Background technology
Semiconductor light-emitting elements, as a kind of new light source, are widely used to multiple occasions at present.Partly lead for many years
The developing direction of body light-emitting component is still devoted in the lifting of luminous efficiency, and the influence factor of luminous efficiency generally comprises selection
Semi-conducting material, the design of modular construction, transparency and total reflection phenomenon etc..
In semiconductor light-emitting elements, most important element is luminescence chip, which determines the performance of semiconductor light-emitting elements.
In prior art, generally form transparency conducting layer to improve the diffusion effect of electric current on the upper strata of luminescence chip, also can be further
Form protective clear layer in layer at transparent layer, to protect every characteristic of crystal grain further.However, luminescence chip is launched
Light usually can reduce the light output efficiency of whole semiconductor light-emitting elements because of total reflection in directive exit facet, lead to
Semiconductor light-emitting elements brightness is low.
Content of the invention
The present invention is intended to provide a kind of semiconductor light-emitting elements and its manufacture method are to overcome drawbacks described above.
A kind of semiconductor light-emitting elements, including having the LED crystal particle of ray structure and be arranged on light emitting diode
Transparency conducting layer on the ray structure of crystal grain, the ray structure of LED crystal particle includes a substrate, in substrate successively
First semiconductor layer of growth, active layer and the second semiconductor layer, transparency conducting layer is formed on the second semiconductor layer, transparent leads
First electrode and second electrode are respectively arranged with electric layer and the first semiconductor layer, the surface of described transparency conducting layer is formed with
Roughening structure.
A kind of manufacture method of semiconductor light-emitting elements, comprises the following steps:One is provided to have luminous the two of ray structure
Pole pipe crystal grain, this LED crystal particle includes the transparency conducting layer being arranged on ray structure;Transparency conducting layer and send out
First electrode and second electrode are respectively provided with photo structure;The region not setting first electrode on roughening transparency conducting layer is thick to be formed
Change structure;Subregion cladding protective clear layer in described semiconductor light-emitting elements periphery;It is being coated on transparency conducting layer table
The protective clear layer in face opens up through hole, and transparency conducting layer upper surface is partially or fully exposed outside by through hole.
The semiconductor light-emitting elements being manufactured using the method, the roughening structure that its layer at transparent layer is formed can be effective
The generation avoiding total reflection phenomenon, can not only overcome the low shortcoming of general semiconductor light-emitting elements light output efficiency, improve half
The brightness of conductor light-emitting component, and rising angle can be expanded.
Brief description
Fig. 1 is the semiconductor light-emitting elements schematic diagram in embodiment of the present invention one.

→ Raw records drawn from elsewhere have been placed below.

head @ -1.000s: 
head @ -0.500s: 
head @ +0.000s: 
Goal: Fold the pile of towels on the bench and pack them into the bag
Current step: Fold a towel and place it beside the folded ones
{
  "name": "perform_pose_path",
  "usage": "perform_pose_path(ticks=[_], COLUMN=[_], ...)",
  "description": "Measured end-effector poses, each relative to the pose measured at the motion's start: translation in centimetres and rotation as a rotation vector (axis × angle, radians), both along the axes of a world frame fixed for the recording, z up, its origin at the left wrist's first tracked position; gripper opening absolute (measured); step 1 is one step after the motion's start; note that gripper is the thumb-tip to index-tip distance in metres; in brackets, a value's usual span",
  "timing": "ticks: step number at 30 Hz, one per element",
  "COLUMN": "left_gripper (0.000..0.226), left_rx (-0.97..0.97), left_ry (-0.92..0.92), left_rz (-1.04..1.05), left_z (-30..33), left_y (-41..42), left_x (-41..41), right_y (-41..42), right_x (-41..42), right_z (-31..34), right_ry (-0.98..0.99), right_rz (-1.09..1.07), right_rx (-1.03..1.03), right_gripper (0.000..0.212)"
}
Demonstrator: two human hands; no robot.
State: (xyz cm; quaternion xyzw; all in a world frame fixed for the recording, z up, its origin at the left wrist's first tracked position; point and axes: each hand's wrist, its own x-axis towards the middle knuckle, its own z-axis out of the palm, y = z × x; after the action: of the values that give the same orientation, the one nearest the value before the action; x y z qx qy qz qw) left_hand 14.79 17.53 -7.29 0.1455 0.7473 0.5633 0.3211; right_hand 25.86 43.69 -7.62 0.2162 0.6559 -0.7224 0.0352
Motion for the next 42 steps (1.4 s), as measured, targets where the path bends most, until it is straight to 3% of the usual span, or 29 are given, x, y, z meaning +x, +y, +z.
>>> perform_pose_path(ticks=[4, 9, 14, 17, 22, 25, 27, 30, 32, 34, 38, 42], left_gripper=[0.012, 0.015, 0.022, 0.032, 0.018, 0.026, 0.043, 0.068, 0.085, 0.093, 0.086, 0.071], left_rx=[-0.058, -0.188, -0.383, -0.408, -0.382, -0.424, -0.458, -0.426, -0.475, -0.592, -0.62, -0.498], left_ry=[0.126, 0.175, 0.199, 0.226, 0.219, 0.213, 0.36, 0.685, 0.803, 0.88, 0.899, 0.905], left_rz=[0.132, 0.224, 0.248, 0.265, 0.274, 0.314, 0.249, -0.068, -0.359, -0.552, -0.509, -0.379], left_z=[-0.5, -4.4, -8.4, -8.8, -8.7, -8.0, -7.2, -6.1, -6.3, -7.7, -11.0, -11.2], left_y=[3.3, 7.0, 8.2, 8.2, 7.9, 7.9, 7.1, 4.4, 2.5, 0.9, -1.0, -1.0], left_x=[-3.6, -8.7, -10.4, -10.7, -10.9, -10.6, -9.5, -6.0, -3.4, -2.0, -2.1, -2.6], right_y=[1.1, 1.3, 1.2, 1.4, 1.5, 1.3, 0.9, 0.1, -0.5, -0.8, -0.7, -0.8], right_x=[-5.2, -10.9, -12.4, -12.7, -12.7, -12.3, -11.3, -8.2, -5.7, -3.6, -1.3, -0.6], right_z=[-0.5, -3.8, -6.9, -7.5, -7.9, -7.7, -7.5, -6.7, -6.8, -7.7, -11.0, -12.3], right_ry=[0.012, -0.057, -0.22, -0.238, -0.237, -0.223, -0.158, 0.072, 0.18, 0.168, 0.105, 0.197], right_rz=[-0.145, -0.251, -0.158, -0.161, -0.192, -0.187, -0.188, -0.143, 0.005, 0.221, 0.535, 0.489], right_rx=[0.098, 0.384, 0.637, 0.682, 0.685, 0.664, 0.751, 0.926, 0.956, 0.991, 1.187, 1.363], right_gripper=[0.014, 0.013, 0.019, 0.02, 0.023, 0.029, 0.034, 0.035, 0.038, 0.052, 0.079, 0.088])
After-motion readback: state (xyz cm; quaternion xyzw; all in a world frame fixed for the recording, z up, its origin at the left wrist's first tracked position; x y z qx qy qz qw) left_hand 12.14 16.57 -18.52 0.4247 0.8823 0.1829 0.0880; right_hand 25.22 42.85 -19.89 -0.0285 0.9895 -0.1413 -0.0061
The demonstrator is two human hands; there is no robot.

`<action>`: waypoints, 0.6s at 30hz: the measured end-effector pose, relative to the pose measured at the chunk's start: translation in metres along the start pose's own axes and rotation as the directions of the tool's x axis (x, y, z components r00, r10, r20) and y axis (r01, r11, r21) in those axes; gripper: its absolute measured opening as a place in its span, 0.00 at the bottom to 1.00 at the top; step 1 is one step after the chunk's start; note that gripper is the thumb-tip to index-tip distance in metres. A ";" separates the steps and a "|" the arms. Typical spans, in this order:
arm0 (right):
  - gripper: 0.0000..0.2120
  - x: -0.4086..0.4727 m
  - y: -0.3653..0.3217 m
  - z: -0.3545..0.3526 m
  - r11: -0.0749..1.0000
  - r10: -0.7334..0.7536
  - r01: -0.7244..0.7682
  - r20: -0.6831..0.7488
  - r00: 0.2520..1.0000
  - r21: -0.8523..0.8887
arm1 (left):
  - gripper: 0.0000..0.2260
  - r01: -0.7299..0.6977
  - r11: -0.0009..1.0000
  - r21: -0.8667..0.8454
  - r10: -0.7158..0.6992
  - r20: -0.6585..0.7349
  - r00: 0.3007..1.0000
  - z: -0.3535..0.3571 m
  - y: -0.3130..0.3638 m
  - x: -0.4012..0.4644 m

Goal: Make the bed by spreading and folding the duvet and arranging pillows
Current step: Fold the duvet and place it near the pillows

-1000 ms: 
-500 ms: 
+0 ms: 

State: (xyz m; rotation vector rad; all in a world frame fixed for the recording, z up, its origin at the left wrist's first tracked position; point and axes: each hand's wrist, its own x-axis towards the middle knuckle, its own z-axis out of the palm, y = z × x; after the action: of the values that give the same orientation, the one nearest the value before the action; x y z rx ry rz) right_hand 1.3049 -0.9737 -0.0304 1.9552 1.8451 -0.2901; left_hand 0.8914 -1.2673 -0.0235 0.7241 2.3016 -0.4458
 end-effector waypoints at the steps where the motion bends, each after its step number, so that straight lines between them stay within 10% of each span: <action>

Fig. 2 is the surface topography map of transparency conducting layer before the roughening in embodiment of the present invention one.
Fig. 3 is the surface topography map of transparency conducting layer after the roughening in embodiment of the present invention one.
Fig. 4 is the semiconductor light-emitting elements schematic diagram in embodiment of the present invention two.
Fig. 5 is the semiconductor light-emitting elements schematic diagram in embodiment of the present invention three.
Fig. 6 is the semiconductor light-emitting elements schematic diagram in embodiment of the present invention four.
Main element symbol description
Semiconductor light-emitting elements | 10 |
Substrate | 101 |
First semiconductor layer | 102 |
First area | 1021 |
Second area | 1022 |
Active layer | 103 |
Second semiconductor layer | 104 |
Transparency conducting layer | 105 |
Roughening structure | 1051 |
First electrode | 106 |
Second electrode | 107 |
Cushion | 108 |
Protective clear layer | 109 |
Through hole | 1091 |
Following specific embodiment will further illustrate the present invention in conjunction with above-mentioned accompanying drawing.
Specific embodiment
Below in conjunction with accompanying drawing, the present invention is described in further detail.
Refer to Fig. 1 to Fig. 3, semiconductor light-emitting elements 10 be horizontal configuration, it include a LED crystal particle and
It is formed at the transparency conducting layer 105 on LED crystal particle.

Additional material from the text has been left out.